Work required: Please make sure what you return matches the listing below exactly, minus its pictures.

◆ ◆ ◆

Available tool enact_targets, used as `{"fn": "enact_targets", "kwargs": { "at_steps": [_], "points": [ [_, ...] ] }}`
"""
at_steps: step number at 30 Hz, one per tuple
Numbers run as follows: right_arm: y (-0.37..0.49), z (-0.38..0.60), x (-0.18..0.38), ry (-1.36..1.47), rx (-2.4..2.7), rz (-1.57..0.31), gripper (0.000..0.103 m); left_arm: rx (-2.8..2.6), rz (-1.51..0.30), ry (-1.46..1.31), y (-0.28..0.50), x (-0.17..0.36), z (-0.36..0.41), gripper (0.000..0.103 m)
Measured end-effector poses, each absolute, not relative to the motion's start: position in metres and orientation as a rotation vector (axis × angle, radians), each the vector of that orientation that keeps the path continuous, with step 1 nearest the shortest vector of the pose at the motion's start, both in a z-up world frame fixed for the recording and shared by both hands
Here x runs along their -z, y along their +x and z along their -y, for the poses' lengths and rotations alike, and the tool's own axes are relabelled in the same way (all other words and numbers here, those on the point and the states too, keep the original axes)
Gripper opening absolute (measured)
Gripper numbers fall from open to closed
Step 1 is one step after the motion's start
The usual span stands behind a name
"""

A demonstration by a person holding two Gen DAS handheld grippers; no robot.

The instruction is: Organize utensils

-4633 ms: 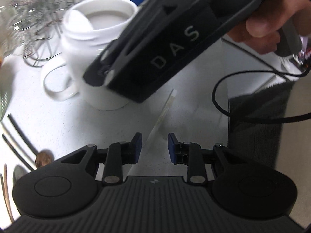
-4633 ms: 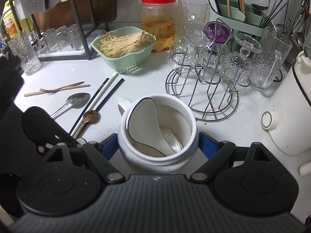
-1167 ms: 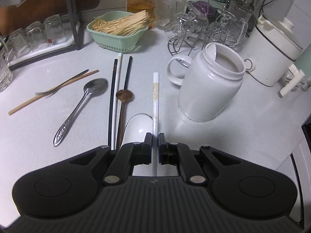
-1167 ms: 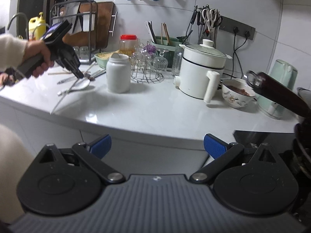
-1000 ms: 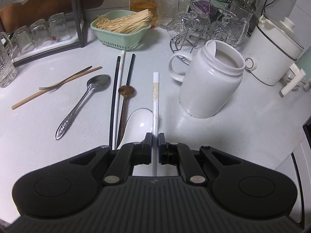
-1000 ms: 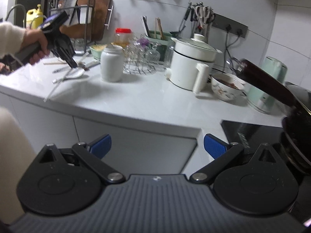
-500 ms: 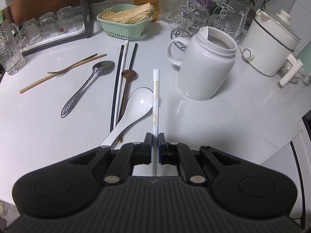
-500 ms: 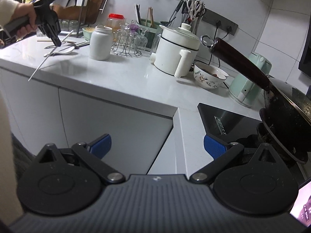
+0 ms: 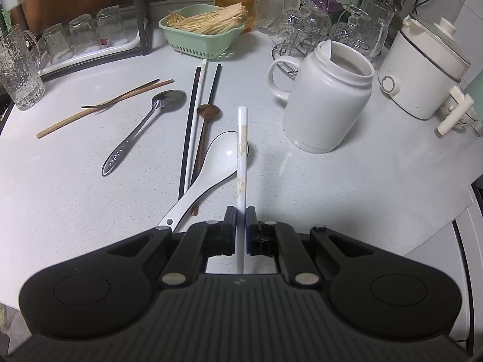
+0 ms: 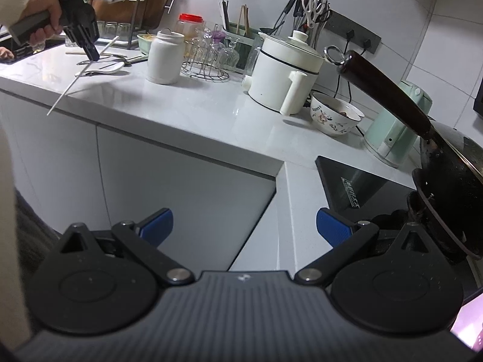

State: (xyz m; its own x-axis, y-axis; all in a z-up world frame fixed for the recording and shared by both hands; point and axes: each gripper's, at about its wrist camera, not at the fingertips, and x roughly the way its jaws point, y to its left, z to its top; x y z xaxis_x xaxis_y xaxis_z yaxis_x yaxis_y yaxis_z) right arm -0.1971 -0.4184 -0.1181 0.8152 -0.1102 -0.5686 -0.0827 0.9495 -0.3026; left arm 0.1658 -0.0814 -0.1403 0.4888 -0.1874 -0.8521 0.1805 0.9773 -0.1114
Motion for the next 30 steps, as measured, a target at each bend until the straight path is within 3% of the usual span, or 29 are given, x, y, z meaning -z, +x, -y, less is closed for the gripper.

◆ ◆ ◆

Answer for the task:
Available tool enact_targets, used as `{"fn": "enact_targets", "kwargs": { "at_steps": [_], "points": [ [_, ...] ] }}`
"""
at_steps: step number at 30 Hz, one per tuple
Numbers run as follows: right_arm: y (-0.37..0.49), z (-0.38..0.60), x (-0.18..0.38), ry (-1.36..1.47), rx (-2.4..2.7), rz (-1.57..0.31), gripper (0.000..0.103 m); left_arm: rx (-2.8..2.6), rz (-1.51..0.30), ry (-1.46..1.31), y (-0.28..0.50), x (-0.17..0.36), z (-0.36..0.41), gripper (0.000..0.103 m)
Measured end-effector poses, each absolute, not relative to the motion's start: position in metres and orientation as a rotation vector (axis × angle, radians), each the vector of that orientation that keeps the path continuous, with step 1 nearest the shortest vector of the pose at the motion's start, both in a z-up world frame fixed for the recording and shared by both hands
Here x runs along their -z, y along their +x and z along their -y, for the poses' lengths and rotations alike, and the tool's own axes are relabelled in the same way (all other words and numbers here, those on the point and the states too, keep the original axes)
Gripper opening absolute (measured)
Gripper numbers fall from open to closed
Step 1 is one step after the motion's start
The usual span stands behind a name
"""

A demonstration by a person holding two Gen DAS handheld grippers; no robot.

The instruction is: Organize utensils

-4633 ms: 
-4633 ms: 
-1167 ms: 
-1167 ms: 
-1000 ms: 
-1000 ms: 
-500 ms: 
-500 ms: 
+0 ms: 
+0 ms: 

State: (xyz m; its own x-axis, y-axis; all in a z-up world frame fixed for the recording and shared by both hands; point and axes: each gripper's, at about its wrist camera, not at the fingertips, and x roughly the way its jaws point, y to its left, z to its top; x y z xaxis_x xaxis_y xaxis_z yaxis_x yaxis_y yaxis_z) right arm -0.1971 -0.4184 -0.1181 0.8152 -0.1102 -0.5686 -0.0827 0.9495 -0.3026; left arm 0.1658 -0.0814 -0.1403 0.4888 -0.1874 -0.8521 0.1805 0.9773 -0.1114
Motion for the next 30 steps, as measured, a target at each bend until the straight path is within 3% of the usual span, or 29 are given, x, y, z meaning -z, +x, -y, less is closed for the gripper.

This output contains the full answer.